-- How to complete this task --
Make an exact reproduction of all the data.

-- Data excerpt --
----

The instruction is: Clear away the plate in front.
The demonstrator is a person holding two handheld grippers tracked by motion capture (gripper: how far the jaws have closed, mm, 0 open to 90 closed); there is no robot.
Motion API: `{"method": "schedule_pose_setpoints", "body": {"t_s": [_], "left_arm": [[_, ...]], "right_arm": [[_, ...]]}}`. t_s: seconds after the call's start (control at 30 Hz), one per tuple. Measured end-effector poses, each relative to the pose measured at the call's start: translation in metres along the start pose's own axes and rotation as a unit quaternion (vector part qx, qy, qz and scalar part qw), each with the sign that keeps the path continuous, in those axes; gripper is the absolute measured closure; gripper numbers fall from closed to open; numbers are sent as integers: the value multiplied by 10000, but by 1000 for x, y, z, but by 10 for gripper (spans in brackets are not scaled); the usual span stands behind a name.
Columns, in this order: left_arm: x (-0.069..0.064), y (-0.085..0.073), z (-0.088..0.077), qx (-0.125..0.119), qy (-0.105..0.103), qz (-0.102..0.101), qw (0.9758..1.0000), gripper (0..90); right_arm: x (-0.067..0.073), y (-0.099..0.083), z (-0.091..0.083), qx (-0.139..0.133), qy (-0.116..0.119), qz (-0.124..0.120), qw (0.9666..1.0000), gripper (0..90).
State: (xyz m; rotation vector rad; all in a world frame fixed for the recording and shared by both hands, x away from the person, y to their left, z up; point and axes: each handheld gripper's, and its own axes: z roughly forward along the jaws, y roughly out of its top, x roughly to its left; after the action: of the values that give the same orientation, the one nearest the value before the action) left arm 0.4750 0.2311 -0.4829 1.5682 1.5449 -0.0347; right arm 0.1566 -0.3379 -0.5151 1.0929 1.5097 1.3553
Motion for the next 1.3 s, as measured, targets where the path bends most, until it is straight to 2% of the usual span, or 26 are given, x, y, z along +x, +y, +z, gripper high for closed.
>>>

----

-- Solution for this problem --
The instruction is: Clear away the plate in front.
The demonstrator is a person holding two handheld grippers tracked by motion capture (gripper: how far the jaws have closed, mm, 0 open to 90 closed); there is no robot.
Motion API: `{"method": "schedule_pose_setpoints", "body": {"t_s": [_], "left_arm": [[_, ...]], "right_arm": [[_, ...]]}}`. t_s: seconds after the call's start (control at 30 Hz), one per tuple. Measured end-effector poses, each relative to the pose measured at the call's start: translation in metres along the start pose's own axes and rotation as a unit quaternion (vector part qx, qy, qz and scalar part qw), each with the sign that keeps the path continuous, in those axes; gripper is the absolute measured closure; gripper numbers fall from closed to open; numbers are sent as integers: the value multiplied by 10000, but by 1000 for x, y, z, but by 10 for gripper (spans in brackets are not scaled); the usual span stands behind a name.
Columns, in this order: left_arm: x (-0.069..0.064), y (-0.085..0.073), z (-0.088..0.077), qx (-0.125..0.119), qy (-0.105..0.103), qz (-0.102..0.101), qw (0.9758..1.0000), gripper (0..90); right_arm: x (-0.067..0.073), y (-0.099..0.083), z (-0.091..0.083), qx (-0.139..0.133), qy (-0.116..0.119), qz (-0.124..0.120), qw (0.9666..1.0000), gripper (0..90).
State: (xyz m; rotation vector rad; all in a world frame fixed for the recording and shared by both hands, x away from the person, y to their left, z up; point and axes: each handheld gripper's, and its own axes: z roughly forward along the jaws, y roughly out of its top, x roughly to its left; after the action: of the values that give the same orientation, the one nearest the value before the action) left arm 0.4750 0.2311 -0.4829 1.5682 1.5449 -0.0347; right arm 0.1566 -0.3379 -0.5151 1.0929 1.5097 1.3553
Motion for the next 1.3 s, as measured, targets where the path bends most, until it is straight to 2% of the usual span, or 26 are given, x, y, z along +x, +y, +z, gripper high for closed.
>>>

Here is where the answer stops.